What to do: Provide the number of lines below that include "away", without any other words.

Extracted information:
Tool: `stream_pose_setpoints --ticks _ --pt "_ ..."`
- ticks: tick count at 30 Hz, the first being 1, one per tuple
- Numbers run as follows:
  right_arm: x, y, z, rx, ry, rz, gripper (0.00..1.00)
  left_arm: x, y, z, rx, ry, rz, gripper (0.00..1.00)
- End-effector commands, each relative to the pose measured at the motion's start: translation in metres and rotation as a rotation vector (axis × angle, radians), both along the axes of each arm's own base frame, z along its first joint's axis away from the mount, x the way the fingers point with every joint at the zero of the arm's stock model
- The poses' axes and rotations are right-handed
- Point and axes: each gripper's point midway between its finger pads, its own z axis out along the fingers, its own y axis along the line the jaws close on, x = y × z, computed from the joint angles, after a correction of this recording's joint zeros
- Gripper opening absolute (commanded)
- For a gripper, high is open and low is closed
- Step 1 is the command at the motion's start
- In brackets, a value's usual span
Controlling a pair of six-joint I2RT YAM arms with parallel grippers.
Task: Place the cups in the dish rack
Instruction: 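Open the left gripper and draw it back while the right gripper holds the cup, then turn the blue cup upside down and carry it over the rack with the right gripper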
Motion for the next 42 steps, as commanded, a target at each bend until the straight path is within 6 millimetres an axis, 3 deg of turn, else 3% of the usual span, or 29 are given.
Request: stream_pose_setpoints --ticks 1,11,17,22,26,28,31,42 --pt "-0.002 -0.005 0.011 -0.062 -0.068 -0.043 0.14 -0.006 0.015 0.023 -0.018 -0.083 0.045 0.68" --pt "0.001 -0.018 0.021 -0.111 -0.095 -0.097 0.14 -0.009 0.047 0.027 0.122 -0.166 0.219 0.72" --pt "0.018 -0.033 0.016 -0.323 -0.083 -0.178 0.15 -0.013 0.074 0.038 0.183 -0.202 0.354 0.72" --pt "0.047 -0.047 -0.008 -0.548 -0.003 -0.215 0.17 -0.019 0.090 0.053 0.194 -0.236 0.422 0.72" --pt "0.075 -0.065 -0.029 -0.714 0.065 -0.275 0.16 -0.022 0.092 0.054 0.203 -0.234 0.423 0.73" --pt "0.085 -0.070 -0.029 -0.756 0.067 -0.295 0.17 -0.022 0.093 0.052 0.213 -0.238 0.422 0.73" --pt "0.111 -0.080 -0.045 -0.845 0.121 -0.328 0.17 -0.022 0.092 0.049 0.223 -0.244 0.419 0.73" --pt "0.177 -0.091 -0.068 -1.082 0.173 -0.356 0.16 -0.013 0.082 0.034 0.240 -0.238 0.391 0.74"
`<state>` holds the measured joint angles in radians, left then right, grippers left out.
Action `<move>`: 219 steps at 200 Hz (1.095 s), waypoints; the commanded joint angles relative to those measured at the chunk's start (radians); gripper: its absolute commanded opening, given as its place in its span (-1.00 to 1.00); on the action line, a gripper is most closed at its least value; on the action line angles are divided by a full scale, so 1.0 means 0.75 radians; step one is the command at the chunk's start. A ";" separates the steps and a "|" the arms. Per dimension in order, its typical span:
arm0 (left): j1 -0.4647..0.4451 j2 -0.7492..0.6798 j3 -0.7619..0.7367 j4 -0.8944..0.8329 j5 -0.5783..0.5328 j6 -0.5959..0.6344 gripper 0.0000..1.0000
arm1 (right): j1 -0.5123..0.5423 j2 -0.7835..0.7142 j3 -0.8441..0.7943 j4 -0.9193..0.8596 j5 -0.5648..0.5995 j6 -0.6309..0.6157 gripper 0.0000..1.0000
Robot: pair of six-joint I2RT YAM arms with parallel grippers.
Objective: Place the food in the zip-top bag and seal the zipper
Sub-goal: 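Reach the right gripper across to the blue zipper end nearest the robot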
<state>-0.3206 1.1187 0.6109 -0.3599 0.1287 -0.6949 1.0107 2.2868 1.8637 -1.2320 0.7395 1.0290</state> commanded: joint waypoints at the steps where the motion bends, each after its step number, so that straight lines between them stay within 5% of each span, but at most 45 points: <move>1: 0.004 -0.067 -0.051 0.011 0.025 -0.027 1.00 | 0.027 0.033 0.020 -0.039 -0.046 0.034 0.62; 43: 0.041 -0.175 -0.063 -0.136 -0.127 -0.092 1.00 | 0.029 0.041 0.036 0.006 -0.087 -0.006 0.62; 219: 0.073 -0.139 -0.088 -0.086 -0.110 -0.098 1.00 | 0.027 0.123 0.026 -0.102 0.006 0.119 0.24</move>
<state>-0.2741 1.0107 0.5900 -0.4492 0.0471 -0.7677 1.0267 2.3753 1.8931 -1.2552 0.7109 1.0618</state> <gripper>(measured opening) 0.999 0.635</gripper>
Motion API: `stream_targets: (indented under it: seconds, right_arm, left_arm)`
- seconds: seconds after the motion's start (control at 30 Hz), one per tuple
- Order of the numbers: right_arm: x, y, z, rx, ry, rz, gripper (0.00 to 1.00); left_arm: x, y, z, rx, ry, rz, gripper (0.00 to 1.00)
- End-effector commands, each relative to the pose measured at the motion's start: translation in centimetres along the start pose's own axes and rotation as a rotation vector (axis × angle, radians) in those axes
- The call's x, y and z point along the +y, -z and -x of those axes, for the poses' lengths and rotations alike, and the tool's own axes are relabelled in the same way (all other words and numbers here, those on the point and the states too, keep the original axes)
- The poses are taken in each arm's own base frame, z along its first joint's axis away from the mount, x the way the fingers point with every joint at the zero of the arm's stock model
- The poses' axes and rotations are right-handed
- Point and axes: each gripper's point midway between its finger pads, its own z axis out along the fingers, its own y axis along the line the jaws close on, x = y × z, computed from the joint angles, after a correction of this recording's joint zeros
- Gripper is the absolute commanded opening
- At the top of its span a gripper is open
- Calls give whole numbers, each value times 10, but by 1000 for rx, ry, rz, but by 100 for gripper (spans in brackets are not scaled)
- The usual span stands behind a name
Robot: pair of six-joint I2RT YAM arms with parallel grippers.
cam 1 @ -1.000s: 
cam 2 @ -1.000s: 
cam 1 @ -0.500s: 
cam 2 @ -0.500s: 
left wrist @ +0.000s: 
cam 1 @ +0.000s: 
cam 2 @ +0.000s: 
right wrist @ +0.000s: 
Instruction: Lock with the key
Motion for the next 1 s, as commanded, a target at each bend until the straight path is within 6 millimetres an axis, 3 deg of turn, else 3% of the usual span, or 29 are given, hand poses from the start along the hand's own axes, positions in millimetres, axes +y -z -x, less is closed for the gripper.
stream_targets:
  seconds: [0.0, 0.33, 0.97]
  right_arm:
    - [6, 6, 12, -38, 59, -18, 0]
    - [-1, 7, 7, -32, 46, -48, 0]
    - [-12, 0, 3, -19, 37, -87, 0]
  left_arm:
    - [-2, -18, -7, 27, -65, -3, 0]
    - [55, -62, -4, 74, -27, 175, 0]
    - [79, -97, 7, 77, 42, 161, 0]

Solution below: 2